If you follow me on Instagram (if not, why not? Who the hell do you think you are? You think you’re too good for me? That’s just rude!)

If you do follow me, you know I love me a good omelette/frittata (I don’t really know the difference between these two.

I have at least 3-4 per week, each with different toppings and what not. They’re just awesome. You can either plan ahead and make a really special one or you can just clear out your fridge and throw it in. Either way, it’s bloody good.

One of the things that everyone asks me (it’s about 3 people, but that warrants a blog) is how to make them properly.


I wouldn’t call the way I make omelettes “special” . It just happens that I’ve made quite a few and they’ve turned out pretty damn sweet.

The first thing you will need…

A good, non-stick pan. I’m not going to start dropping brand names and all that malarky here. I don’t even know what type of pan I use. It’s just definitely non-stick.

I’ve tried to make omelettes before using any old pan and, let me tell you, it does not end well. I end up with a pan full of scrambled eggs and stuff. Not a terrible outcome but definitely not something you want to post on social media.

A non-stick pan means that you don’t have to be really gentle getting it out of the pan and onto your plate.

Second of all…

Oil. I’m not going to get into my diatribe about how oil isn’t the enemy because, at this point, even I’m bored of it. Suffice it to say, oil is entirely necessary for your eggy endeavour. It creates a uniform heat to cook across the entire bottom of the omelette as well as helping to make sure that it doesn’t stick.

I’m not talking about having your omelette swimming in lard, just enough to cover the bottom of the pan. I like to use coconut oil because when it melts, it spreads really evenly but you can do whatever you want. I know you will.



Obviously, you need heat. What I’m saying is that you need it at the right time. If you put the egg into a cold pan, it’s going to go wrong. You want your egg mixture to cook the instant it hits the pan so that it basically bonds with your toppings. Otherwise, it’s too loose and we’re back to the scrambled egg scenario.

What I like to do is cook my fillings/toppings from the moment I turn on the hob. This way, when they’re fully cooked, you know that the pan is hot enough. Pour your egg mixture over and if you’ve used the right pan and some oil, it will create a sturdy base.


Your Egg Mixture…

When you’re making scrambled eggs, it is nigh on sacrilege to put salt in while it’s cooking. This is because the salt reacts with the egg and starts the cooking process… according to Gordon Ramsey.

You don’t have this issue with omelettes, you want it cooking fairly quickly. You also want that salt throughout the omelette so that it enhances the flavour; you can’t exactly stir an omelette, can you?

Whisking the salt and pepper into the mixture makes sure you don’t end up with one bite tasting like the sea and the next tasting like egg flavoured cardboard.

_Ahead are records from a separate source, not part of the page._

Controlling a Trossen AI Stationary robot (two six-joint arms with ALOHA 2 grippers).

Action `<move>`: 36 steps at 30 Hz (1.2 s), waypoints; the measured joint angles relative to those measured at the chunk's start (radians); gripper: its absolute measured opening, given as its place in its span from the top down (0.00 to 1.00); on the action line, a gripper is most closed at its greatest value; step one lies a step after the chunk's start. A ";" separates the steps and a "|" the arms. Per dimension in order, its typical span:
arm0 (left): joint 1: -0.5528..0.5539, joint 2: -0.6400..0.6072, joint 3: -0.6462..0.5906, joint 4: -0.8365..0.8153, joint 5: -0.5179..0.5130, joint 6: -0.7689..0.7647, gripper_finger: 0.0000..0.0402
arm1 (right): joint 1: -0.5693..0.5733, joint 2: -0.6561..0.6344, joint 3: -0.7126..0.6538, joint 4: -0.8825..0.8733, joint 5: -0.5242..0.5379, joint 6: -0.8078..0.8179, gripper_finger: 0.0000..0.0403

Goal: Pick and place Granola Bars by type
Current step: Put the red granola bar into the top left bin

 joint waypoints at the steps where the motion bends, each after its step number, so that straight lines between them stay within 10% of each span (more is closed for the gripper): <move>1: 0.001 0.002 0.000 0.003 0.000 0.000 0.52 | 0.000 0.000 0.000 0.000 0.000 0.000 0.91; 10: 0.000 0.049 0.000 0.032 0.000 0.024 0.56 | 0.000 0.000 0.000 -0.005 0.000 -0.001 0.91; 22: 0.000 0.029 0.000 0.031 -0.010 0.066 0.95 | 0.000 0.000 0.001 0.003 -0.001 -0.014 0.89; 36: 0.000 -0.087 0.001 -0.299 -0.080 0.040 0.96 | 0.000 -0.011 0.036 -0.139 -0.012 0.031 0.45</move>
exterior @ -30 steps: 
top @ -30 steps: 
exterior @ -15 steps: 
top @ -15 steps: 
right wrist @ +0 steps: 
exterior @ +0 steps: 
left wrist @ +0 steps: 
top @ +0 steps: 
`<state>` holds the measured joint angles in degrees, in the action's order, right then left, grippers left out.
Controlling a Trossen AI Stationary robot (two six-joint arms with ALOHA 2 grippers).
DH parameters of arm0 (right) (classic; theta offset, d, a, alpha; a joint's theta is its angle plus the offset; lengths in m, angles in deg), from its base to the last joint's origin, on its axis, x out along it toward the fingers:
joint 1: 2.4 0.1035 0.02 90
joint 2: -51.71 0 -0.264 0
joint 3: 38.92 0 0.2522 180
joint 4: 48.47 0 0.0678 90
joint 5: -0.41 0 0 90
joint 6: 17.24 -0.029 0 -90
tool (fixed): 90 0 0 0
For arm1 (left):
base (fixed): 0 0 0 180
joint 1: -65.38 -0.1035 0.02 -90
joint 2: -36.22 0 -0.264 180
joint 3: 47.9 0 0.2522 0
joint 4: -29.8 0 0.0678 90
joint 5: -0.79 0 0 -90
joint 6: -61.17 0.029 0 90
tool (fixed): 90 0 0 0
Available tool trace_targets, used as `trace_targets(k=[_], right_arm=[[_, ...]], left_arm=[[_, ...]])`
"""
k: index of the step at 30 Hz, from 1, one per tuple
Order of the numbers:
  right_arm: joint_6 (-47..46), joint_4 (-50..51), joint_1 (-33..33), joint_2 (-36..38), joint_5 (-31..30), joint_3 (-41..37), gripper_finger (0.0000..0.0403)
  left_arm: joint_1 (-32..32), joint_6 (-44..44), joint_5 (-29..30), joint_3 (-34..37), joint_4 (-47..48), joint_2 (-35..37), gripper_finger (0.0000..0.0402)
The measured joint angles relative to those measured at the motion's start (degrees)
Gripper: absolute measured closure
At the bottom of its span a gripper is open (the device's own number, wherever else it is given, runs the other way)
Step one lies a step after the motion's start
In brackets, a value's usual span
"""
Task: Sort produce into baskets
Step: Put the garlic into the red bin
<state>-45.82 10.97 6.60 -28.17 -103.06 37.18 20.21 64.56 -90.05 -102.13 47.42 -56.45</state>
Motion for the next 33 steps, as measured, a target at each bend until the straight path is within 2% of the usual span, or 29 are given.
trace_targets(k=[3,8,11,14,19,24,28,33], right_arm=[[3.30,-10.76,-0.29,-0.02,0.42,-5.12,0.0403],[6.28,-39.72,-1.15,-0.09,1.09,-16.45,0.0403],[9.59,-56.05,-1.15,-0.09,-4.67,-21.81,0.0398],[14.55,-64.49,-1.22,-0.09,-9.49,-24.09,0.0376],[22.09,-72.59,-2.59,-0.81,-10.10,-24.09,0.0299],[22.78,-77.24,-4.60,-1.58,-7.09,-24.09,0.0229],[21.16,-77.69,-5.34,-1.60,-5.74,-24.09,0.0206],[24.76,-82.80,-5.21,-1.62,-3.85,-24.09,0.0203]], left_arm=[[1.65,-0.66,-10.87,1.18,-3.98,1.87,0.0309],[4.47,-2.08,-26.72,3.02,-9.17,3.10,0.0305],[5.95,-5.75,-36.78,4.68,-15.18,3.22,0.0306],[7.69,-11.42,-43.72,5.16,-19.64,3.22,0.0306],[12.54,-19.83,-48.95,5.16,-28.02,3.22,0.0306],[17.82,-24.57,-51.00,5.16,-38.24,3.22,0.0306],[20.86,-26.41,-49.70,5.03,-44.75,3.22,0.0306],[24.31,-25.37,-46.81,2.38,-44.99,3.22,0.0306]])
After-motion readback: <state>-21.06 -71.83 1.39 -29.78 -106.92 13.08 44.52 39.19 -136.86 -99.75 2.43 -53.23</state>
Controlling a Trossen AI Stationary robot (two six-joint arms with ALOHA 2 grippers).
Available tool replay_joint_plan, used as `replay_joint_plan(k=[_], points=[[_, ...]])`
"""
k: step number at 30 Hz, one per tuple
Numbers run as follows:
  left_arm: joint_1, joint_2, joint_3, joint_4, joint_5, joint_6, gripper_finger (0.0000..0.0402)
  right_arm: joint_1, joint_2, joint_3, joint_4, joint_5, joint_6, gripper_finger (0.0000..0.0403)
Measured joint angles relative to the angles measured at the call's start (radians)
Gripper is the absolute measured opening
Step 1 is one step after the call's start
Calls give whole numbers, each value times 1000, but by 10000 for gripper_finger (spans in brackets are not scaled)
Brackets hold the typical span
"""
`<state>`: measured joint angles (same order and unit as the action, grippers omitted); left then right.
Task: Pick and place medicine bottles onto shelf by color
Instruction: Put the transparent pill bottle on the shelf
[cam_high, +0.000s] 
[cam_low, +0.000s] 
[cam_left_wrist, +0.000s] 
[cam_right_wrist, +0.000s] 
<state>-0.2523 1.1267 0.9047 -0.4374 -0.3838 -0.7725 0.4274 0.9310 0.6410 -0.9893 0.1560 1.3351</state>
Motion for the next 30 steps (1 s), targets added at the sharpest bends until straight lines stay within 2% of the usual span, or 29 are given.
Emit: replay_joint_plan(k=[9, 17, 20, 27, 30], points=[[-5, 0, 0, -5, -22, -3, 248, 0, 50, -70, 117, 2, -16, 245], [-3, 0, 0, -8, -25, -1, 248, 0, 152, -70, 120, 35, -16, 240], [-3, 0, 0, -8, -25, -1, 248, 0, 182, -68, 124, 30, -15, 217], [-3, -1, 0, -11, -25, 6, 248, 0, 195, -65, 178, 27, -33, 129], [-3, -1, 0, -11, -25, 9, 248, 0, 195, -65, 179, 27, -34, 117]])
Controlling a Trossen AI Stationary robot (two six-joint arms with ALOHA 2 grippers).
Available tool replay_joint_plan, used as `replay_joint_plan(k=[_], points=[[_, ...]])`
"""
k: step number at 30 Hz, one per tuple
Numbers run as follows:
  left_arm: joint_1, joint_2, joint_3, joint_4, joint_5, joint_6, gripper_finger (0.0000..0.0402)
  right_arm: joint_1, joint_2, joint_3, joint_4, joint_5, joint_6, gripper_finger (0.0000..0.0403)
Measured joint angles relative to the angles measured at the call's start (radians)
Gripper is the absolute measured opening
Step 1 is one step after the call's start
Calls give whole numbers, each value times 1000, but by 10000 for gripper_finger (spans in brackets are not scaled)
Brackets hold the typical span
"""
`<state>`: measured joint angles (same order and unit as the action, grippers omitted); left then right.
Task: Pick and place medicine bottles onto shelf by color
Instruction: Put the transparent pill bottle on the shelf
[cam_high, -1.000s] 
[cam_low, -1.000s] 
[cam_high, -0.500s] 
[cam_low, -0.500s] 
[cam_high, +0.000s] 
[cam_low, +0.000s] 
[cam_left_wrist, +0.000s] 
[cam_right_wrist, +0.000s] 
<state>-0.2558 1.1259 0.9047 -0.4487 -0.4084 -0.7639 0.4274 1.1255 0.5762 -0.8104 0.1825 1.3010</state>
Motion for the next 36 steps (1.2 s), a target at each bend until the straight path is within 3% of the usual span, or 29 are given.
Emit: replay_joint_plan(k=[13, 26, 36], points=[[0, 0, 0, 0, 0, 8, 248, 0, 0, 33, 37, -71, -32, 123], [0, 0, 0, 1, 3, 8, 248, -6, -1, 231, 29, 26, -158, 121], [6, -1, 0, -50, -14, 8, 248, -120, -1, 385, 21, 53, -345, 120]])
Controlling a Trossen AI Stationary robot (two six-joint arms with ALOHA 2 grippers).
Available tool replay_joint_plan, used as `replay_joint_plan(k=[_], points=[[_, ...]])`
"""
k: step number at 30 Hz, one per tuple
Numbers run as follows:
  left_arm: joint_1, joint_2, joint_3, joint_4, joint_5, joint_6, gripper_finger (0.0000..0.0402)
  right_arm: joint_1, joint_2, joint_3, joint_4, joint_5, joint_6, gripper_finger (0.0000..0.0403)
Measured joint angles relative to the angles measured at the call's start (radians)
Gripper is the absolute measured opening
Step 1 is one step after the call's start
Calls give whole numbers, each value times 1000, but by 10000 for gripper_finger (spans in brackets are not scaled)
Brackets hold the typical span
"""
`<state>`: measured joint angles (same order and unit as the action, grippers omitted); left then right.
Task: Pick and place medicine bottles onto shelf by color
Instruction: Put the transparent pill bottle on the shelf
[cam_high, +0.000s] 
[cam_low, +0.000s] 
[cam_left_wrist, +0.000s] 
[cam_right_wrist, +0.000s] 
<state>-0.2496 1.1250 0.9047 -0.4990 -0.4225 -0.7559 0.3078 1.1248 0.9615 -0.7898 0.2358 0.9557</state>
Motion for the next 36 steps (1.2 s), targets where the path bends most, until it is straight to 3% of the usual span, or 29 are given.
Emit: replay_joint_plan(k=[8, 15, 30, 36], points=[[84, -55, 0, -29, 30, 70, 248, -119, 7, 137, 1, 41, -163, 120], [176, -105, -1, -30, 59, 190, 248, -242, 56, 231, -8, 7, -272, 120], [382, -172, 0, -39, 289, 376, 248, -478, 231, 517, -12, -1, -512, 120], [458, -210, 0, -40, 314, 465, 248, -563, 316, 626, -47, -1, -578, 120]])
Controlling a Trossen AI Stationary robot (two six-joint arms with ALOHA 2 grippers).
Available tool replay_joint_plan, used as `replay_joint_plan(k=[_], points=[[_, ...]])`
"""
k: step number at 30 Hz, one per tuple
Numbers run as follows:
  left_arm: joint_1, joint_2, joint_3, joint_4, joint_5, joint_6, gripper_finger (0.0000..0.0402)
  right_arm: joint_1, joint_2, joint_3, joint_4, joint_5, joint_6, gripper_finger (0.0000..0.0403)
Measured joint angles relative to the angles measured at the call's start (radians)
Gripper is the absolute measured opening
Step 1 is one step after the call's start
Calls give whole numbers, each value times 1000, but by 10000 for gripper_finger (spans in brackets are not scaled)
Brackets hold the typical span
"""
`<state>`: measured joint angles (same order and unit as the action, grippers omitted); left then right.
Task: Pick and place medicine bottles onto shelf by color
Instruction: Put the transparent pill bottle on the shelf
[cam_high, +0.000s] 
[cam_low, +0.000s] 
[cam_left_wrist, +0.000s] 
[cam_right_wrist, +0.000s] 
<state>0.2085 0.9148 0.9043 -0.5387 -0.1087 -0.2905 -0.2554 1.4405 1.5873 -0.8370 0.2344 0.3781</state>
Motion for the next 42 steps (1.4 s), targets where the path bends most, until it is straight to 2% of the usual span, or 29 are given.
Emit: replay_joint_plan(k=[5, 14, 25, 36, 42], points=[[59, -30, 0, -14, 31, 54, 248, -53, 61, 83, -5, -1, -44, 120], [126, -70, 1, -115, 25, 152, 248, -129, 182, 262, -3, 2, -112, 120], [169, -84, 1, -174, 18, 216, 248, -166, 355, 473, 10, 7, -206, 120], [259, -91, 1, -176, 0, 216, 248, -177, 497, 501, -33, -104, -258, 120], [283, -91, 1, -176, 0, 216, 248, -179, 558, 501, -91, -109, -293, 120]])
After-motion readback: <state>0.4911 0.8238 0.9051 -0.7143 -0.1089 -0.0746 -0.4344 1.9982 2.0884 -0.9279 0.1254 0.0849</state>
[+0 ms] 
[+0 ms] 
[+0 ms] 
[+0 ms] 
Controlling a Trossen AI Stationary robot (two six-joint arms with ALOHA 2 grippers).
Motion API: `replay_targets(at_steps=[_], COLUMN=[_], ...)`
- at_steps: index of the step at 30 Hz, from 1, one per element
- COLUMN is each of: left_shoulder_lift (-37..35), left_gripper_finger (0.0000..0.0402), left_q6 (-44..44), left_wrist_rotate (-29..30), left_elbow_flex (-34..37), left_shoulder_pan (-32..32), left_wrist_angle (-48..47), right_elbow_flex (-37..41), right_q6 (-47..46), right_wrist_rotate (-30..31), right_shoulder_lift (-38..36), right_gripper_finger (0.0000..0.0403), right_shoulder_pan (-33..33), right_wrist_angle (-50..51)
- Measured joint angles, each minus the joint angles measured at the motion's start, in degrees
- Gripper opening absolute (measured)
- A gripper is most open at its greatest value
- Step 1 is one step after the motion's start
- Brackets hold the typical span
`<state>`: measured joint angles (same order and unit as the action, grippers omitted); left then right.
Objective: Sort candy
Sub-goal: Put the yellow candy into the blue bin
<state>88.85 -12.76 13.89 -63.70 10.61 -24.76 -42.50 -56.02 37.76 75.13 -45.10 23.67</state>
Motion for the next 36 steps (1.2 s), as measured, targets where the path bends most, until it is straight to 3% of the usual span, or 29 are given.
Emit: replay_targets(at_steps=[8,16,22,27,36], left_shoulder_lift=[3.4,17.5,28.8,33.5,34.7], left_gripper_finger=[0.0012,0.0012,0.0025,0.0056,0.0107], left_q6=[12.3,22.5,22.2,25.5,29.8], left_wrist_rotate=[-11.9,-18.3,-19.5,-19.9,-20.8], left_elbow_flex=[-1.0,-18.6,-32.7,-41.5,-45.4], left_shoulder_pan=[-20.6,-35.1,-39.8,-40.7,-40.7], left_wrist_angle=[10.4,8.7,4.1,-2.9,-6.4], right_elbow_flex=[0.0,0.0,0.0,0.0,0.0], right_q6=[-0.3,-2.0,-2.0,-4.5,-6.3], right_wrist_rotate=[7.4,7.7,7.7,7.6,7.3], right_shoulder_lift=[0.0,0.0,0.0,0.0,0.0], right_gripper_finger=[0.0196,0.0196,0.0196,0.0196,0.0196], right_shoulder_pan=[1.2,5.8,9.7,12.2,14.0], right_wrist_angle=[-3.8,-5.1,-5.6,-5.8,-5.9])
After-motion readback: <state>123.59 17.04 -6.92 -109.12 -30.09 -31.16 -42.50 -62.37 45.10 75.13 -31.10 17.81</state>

I always like to use some sort of dairy product in my omelette mixture. I just feel that it gives a much creamier, softer texture to the end product. But don’t limit yourself to just milk. Cream cheese, yoghurt, even cream can be used. It’s best to think about your toppings and add your fillings accordingly.

The Fillings

Sure, you can have an omelette without toppings/fillings but that just sounds extremely sad. Like really, really sad. If you’re making an omelette, throw some extras in and treat yourself.

A mistake I’ve made numerous times is overcrowding my pan. What happens when you put in too many fillings is that there is no way that the egg can… for want of a better word… penetrate and flow (I feel dirty just typing that) through to the pan. So you end up with a sporadic layer of egg on the bottom, clumps of loose ingredients and we’re back to scrambled eggs.

Try to keep the fillings uniformly well spread. If you’re putting in potatoes so it’s like a tortilla, keep a bit of space between each slice so that the egg cooks and bonds them together.

Cooking part 2

One of the main problems I always had, when making omelettes, was that by the time the top part cooked, the bottom was burned to charcoal. And waiting for cheese to melt via the conduction of heat through ingredients had me tearing my hair out (not literally, I love my hair). So I had a brainwave. Why not heat it from the top?

Some people like to flip their omelettes. I just think that this is introducing a variable into the cooking which will inevitably go horrendously wrong. By using an overhead grill, the top cooks, the cheese melts and it’s almost foolproof.

There you have it. 


How I make my omelettes. If you follow those instructions, you too can join me in a plateful of eggy goodness every day.